"Red-faced, slick with mud, perpetually in last place. That’s how, as a slightly overweight 6-year old, my lifelong love affair with running began."

Red-faced, slick with mud, perpetually in last place. That’s how, as a slightly overweight 6-year old, my lifelong love affair with running began. I joined the cross-country running club and, though I was consistently the slowest, I loved spending time outdoors, chatting away with classmates, and filling my little lungs with fresh forest air. It was also the only sport that wasn’t segregated by gender. Football was for boys, netball was for girls. That’s just how it was.
At secondary school the class sizes ballooned and removed any hope of playing sports with the girls. For the boys, it was football for a term, then rugby, then basketball. I despise football as, for me, it encapsulated a chest-thumping, hyper-masculine culture I didn’t understand. Rugby was just an excuse for bigger boys to pummel the smaller ones into the mud, while the teacher looked on, applauding such a show of rugged, pre-pubescent masculinity. Basketball made more sense to me, but I didn’t understand why I couldn’t just play netball with the girls – wasn’t it almost the same thing? “No”, my teacher growled, “You’re a boy, so play with the boys or not at all.”

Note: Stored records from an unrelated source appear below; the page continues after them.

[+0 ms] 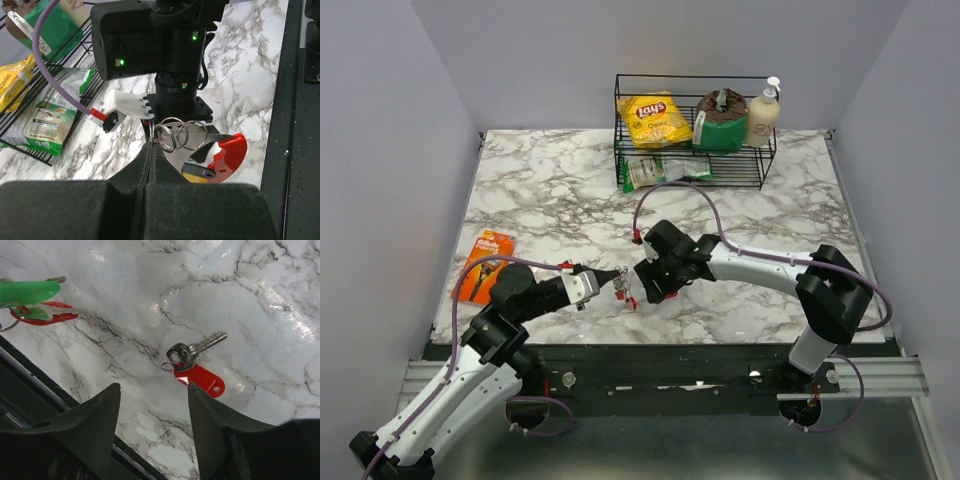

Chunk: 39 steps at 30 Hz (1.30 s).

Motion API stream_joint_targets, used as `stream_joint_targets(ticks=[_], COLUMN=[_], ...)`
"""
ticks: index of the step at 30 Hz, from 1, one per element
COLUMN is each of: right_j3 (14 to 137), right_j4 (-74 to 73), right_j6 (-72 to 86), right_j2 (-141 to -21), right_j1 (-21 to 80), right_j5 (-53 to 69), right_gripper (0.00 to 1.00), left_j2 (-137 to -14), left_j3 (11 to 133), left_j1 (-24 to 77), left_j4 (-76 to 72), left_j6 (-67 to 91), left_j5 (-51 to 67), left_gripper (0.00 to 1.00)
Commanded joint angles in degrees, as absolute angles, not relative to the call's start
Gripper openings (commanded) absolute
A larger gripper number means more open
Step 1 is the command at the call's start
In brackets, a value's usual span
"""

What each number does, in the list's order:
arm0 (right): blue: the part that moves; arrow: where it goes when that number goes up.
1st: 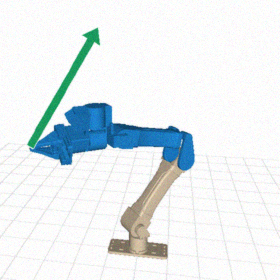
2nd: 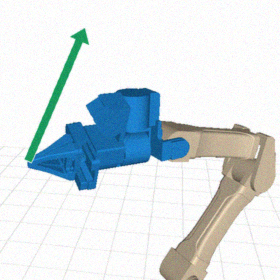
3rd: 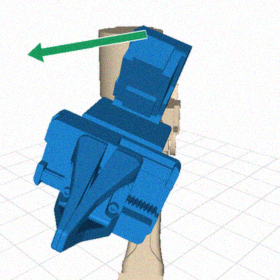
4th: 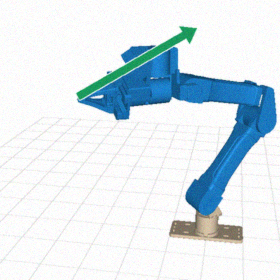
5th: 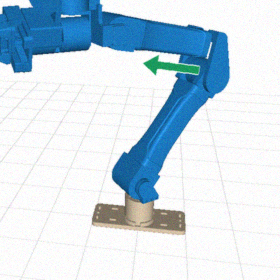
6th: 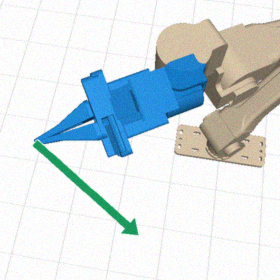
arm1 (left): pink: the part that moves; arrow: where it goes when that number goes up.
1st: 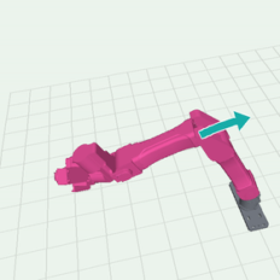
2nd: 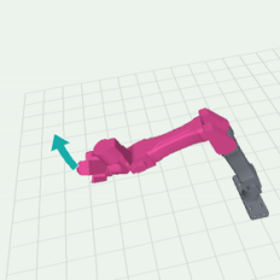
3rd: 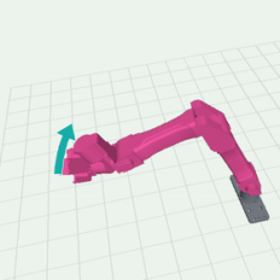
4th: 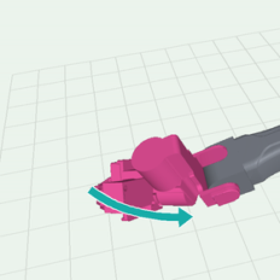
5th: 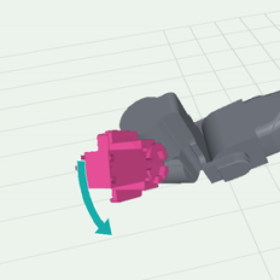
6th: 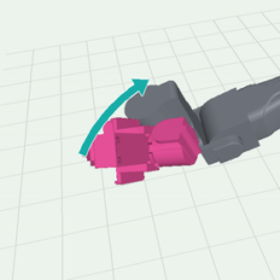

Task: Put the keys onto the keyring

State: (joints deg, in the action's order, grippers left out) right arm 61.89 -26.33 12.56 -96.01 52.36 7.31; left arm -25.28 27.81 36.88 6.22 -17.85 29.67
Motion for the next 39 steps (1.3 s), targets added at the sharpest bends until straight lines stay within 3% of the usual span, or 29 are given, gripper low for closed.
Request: stream_joint_targets(ticks=[1, 7, 13, 21, 29, 39], right_j3=[65.0, 65.7, 65.7, 64.2, 64.4, 66.0], right_j4=[-29.4, -30.1, -29.6, -28.3, -28.5, -29.2], right_j6=[16.3, 18.0, 19.2, 19.8, 19.3, 14.6], right_j2=[-99.8, -103.8, -105.2, -105.0, -102.4, -96.2], right_j1=[54.3, 55.1, 55.2, 55.3, 55.2, 54.8], right_j5=[2.5, -1.6, -5.5, -3.2, -2.5, -5.3], right_gripper=[0.67, 0.67, 0.58, 0.30, 0.08, 0.01], left_j2=[-24.3, -22.8, -21.8, -21.5, -22.0, -22.2], left_j3=[28.2, 27.9, 27.8, 27.7, 27.8, 28.1], left_j1=[37.0, 37.0, 37.0, 37.0, 37.0, 37.0], left_j4=[5.4, 5.8, 6.0, 6.2, 6.2, 6.8], left_j6=[-18.6, -18.9, -19.0, -19.0, -19.1, -19.3], left_j5=[31.6, 31.1, 31.2, 30.8, 30.7, 30.6], left_gripper=[0.00, 0.00, 0.00, 0.00, 0.00, 0.00])
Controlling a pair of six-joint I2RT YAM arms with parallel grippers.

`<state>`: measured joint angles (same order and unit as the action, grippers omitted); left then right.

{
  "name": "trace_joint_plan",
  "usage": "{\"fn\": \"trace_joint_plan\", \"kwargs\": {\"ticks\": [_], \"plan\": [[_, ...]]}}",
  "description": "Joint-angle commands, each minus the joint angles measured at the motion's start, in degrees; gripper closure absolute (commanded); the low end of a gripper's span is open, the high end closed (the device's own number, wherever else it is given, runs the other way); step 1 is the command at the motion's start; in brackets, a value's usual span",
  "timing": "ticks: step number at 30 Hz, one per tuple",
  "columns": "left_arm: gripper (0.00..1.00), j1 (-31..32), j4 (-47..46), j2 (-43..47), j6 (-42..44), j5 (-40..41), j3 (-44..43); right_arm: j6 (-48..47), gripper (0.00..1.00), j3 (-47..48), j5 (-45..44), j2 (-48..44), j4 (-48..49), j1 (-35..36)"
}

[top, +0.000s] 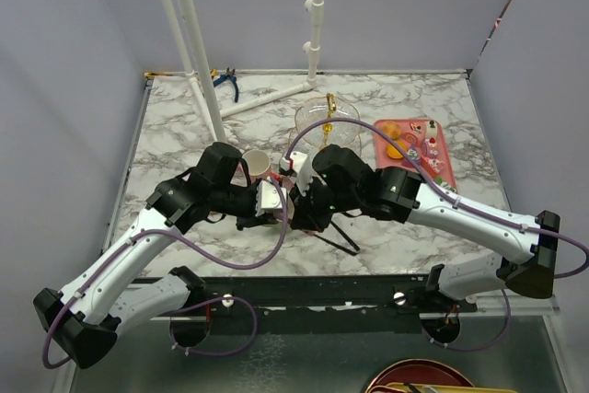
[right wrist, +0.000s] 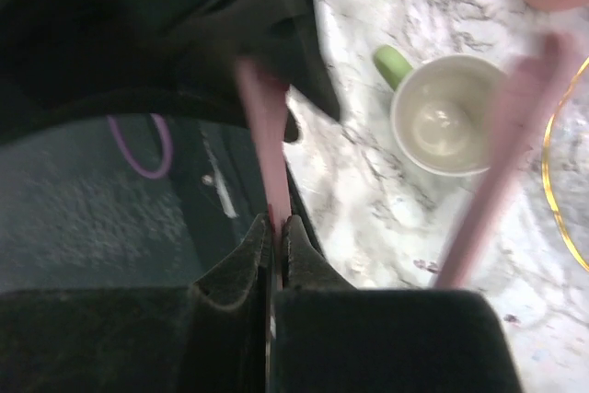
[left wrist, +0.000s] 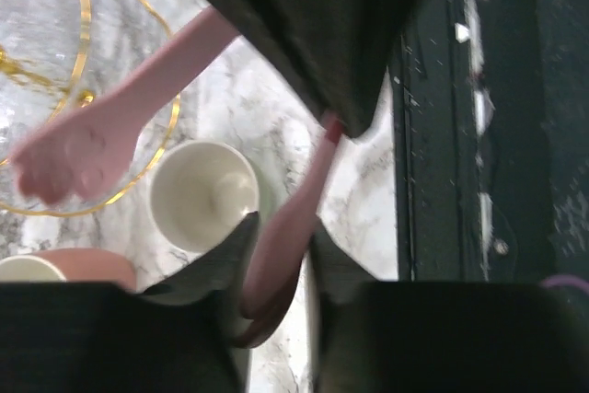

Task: Serve the afternoon tea
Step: Pick up the clamp from the center of the board.

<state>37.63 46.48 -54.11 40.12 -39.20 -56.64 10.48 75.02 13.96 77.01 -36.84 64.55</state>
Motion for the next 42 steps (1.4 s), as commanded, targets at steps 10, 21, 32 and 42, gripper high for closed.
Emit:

I opted for the latter, so for five years I was shut out from playing with my friends and deprived of any sort of physical education – just because I didn’t feel comfortable with the boys. I spent my time in the drama studio instead, where I met new people, wrote and rehearsed plays. So I can’t be too mad at my expulsion; one door closed and another opened. And while I did continue running throughout my teens and 20’s, I never quite managed to replicate that sense of joy I’d felt as a kid in the cross-country club. That feeling of moving your body, feeling a rush of endorphins alongside people that make you feel safe and seen and welcome. I definitely didn’t expect to find that feeling again after almost 20 years.
Discovering FLINTA Sports Collectives
A few years ago I moved to Berlin for something like a fresh start. Berlin is the kind of city that forces everything you thought was set and rigid to become fluid. Anxiety, relationships, sexuality, gender. I found all those stubborn neural pathways were starting to be rewired. I started putting myself out there more, meeting new people, discovering who I was. This is what ultimately led me to FLINTA* Running. One October morning I joined for a sunny, slightly foggy run in Prenzlauer Berg. A handful of us ran, chatted, ate cake and drank coffee together. On the surface it was everything I imagined a running club would be. But at some point on the route I felt an enormous self of relief and elation, the righting of some ancient wrong. Here I was, twenty years later, exercising with people I felt comfortable with.
That’s why I’m working with the team at FLINTA Running to promote and champion FLINTA sports collectives across Berlin and beyond. I want to support people who, like me, fell out of love with sport because we weren’t made to feel welcome. Those that still feel unable to go to gym classes, or are scared to try new sports, purely out for fear of being sidelined, ostracised or abused. I can’t go back and convince my teachers that it's totally okay for little boys to play sports with little girls, as long as they're learning and having fun. But I can play some small part in moving the dial towards a world where sport is open to all, no matter their gender expression.
‘This article is the perspective of the author and does not necessarily reflect the view of the EGLSF’.